After the Selective Service receives the claim, they will send you more forms to complete. You must apply for any and all exemptions for which you think you may qualify, and/or for classification as a conscientious objector. A registrant automatically gets his induction delayed if he files a claim for reclassification. He is also entitled to file for a postponement if he is a student or if he has an emergency beyond his control, such as a serious illness or death in his immediate family. The induction date will be postponed until the draft board evaluates the validity of the claim. The Selective Service publishes a booklet titled “Information for Registrants” which lists each category of claim for postponement of induction into the armed forces and each type of reclassification to become exempt from the draft. Under each heading (accessible by the web) is a detailed description of the qualifications and requirements for each category.
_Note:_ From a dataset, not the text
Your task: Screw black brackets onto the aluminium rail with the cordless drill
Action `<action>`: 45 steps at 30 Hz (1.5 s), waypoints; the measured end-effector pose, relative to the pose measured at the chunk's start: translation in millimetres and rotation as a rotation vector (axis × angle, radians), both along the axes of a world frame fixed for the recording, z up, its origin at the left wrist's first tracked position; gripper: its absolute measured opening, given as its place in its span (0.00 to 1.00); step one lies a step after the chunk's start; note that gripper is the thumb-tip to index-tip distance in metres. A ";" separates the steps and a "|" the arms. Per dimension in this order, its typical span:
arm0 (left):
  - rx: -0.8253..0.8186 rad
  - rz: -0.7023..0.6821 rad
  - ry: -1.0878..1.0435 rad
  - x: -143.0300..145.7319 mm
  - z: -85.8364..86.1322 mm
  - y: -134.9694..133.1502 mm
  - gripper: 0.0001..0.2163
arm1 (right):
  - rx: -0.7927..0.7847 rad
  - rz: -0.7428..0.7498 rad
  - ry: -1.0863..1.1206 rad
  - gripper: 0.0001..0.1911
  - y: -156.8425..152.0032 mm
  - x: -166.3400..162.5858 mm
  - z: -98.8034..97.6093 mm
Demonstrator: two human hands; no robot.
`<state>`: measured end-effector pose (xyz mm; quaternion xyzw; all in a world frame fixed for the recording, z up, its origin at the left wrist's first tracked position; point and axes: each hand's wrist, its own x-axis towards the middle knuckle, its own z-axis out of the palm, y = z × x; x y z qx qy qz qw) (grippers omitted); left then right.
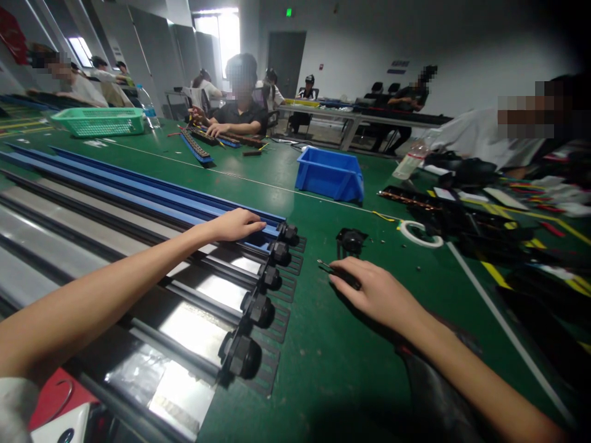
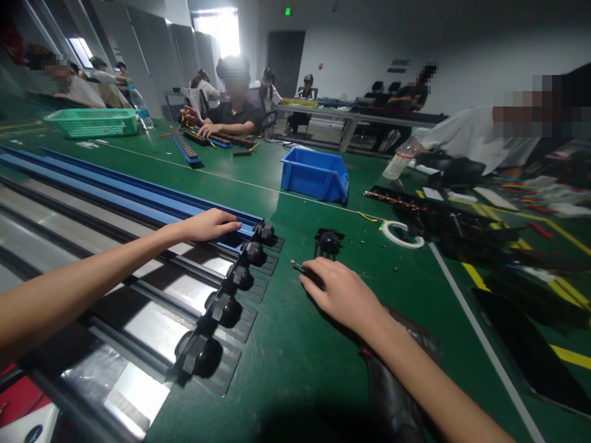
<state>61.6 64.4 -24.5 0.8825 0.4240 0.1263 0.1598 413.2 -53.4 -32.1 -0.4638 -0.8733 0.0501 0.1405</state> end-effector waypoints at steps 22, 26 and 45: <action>-0.007 -0.025 0.001 2.4 4.8 -2.9 0.23 | -0.014 0.017 -0.024 0.16 2.6 1.8 -5.2; -0.013 -0.026 0.006 2.8 5.8 -4.0 0.23 | -0.026 0.014 -0.029 0.16 2.8 1.7 -5.5; -0.020 -0.033 0.015 -0.4 8.0 -1.9 0.23 | 0.024 0.032 0.014 0.14 0.0 0.4 -0.9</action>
The major headings are listed below.

Postponements

  1. Student Postponements
  2. Emergency Postponements
  3. Religious Holiday Postponements
  4. Other Postponements

-State or National Examination Scheduled

-Military Academy Acceptance

-Reserve Officer Training Corps (ROTC) Applicant

-Acceptance for Reserve Officer Training Corps (ROTC) Program

Reclassifications

  1. Members of the Armed Forces of the United States, the National Oceanic and Atmospheric Administration or the Public Health Service (Class 1-C)
  2. Deferment of Certain Members of a Reserve Component or Students Taking Military Training (Class 1-D-D)
  3. Exemption of Certain Members of a Reserve Component or Student Taking Military Training (Class 1-D-E)
  4. Conscientious Objectors Available for Noncombatant Military Service Only (Class 1-A-O)
  5. Conscientious Objectors to All Military Service (Class 1-O)
  6. Conscientious Objectors to All Military Service (Separated from Military Service) (Class 1-O-S)
  7. Registrant Deferred Because of Study Preparing for the Ministry (Class 2-D)
  8. Registrant Deferred Because of Hardship to Dependents (Class 3-A)
  9. Registrant Deferred Because of Hardship to Dependents (Separated from Military Service) (Class 3-A-S)
  10. Registrant Who Has Completed Military Service (Class 4-A)
  11. Registrant Who Has Performed Military Service for a Foreign Nation (Class 4-A-A)
  12. Official Deferred by Law (Class 4-B)
  13. Alien or Dual National (Class 4-C)
  14. Treaty Alien (Class 4-T)
  15. Minister of Religion (Class 4-D)
  16. Registrant Exempted from Service Because of the Death of His Parent or Sibling While Serving in the Armed Forces or Whose Parent or Sibling is in a Captured or Missing in Action Status (Class 4-G)
  17. Registrant Not Acceptable for Military Service (Class 4-F)

For a hard copy of the above information, write to Consumer Information Center, Pueblo, CO 81009, and ask for “Information for Registrants.” Enclose $1 for processing, payable to Superintendent of Documents. The CCCO, CCW and other counseling agencies will probably also have copies of this document available.

Conscientious Objectors

Conscientious Objection is the category of reclassification of most interest to the majority of draft resisters. In fact, every draft resister is a conscientious objector in his own way. According to the Selective Service, a conscientious objector is one who is opposed to serving in the armed forces and/or bearing arms on the grounds of moral or religious principles. Beliefs which qualify a registrant for CO status may be religious in nature, but don’t have to be. Beliefs may be moral or ethical, but according to the Selective Service, a man’s reasons for not wanting to participate in a war must not be based on politics, expediency, or self-interest. In general, the man’s lifestyle prior to making his claim must reflect his current claims.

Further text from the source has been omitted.